Quem quiser deleitar-se com a
obra de Nadir o melhor é o Museu de Arte Contemporânea que tem o seu nome num
edifício desenhado pelo arquitecto, seu amigo, Álvaro Siza, em Chaves, e
inaugurado em 2016. Já o fiz várias vezes, numa delas amavelmente guiado pela
sua mulher, Laura Afonso, que tem peleado pela manutenção da memória do artista
e da sua obra através da Fundação Nadir Afonso.

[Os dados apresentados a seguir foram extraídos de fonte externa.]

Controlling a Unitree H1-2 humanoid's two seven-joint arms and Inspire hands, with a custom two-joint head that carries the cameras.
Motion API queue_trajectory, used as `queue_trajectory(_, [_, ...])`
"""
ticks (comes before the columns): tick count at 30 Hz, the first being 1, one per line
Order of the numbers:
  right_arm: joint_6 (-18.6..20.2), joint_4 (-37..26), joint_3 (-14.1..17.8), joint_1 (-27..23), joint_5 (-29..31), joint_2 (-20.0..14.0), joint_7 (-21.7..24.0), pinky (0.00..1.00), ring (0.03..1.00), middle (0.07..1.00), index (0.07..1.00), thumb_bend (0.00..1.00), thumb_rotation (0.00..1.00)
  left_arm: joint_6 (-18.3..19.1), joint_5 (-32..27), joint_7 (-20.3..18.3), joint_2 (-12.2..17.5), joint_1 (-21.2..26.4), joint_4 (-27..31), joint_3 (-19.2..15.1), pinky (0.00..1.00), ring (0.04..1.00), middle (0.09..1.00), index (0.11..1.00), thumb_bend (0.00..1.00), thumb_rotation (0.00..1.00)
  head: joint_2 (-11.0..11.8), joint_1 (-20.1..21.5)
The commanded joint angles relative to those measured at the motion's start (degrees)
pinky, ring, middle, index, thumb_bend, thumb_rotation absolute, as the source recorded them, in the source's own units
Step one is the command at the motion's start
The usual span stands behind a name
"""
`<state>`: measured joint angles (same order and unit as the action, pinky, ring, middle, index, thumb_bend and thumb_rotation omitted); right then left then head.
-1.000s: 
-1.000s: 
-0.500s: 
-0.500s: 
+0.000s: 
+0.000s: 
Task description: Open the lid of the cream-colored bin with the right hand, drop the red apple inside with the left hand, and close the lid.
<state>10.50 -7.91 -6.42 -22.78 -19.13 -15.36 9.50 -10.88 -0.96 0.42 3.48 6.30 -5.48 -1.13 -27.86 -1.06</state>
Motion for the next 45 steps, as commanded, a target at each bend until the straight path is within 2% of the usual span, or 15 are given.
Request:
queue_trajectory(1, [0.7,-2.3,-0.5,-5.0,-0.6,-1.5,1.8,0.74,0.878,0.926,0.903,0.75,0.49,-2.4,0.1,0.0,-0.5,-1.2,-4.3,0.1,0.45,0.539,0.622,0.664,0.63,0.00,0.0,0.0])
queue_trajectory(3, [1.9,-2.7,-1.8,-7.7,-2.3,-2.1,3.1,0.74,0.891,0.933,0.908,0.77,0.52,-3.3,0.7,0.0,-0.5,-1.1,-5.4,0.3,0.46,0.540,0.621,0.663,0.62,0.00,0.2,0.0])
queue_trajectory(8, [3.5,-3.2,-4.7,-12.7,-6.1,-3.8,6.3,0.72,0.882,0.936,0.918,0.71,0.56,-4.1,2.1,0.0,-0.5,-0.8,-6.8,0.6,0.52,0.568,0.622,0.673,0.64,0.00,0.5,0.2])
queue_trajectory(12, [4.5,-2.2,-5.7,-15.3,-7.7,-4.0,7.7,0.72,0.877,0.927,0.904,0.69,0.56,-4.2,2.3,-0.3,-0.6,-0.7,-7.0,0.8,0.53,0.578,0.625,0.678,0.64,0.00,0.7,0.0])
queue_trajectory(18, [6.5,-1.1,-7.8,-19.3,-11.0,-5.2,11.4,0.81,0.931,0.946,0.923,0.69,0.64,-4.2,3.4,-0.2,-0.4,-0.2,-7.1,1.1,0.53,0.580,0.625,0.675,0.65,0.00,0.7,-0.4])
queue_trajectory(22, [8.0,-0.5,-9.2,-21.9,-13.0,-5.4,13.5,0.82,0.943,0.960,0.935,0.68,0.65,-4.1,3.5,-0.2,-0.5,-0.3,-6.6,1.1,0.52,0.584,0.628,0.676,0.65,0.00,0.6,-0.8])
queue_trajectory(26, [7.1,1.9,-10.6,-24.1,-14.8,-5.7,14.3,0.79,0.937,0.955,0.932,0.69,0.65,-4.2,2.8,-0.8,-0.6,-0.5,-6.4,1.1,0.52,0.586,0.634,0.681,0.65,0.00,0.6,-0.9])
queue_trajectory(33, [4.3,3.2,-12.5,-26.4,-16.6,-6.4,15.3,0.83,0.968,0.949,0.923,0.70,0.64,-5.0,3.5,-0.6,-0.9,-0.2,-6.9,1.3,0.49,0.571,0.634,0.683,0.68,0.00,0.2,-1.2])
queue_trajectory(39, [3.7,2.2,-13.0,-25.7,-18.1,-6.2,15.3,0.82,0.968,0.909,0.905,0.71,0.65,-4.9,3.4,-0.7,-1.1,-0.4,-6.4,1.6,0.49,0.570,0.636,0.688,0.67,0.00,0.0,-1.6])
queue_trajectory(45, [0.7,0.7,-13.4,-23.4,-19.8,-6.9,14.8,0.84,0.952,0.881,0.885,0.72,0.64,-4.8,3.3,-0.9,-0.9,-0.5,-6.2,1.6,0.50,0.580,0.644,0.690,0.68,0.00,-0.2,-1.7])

Uma marca distintiva de Nadir é a
sua actividade como teórico da arte. Mais do
que qualquer outro artista português, ele procurou sempre uma definição
do belo. O seu primeiro ensaio sobre este tema foi publicado em Neuchâtel, na
Suíça (La Sensibilité Plastique, Presses du Temp Present, 1959) e a última,
já póstuma, em Lisboa, A Invenção do Tempo (Universidade Lusíada, 2014).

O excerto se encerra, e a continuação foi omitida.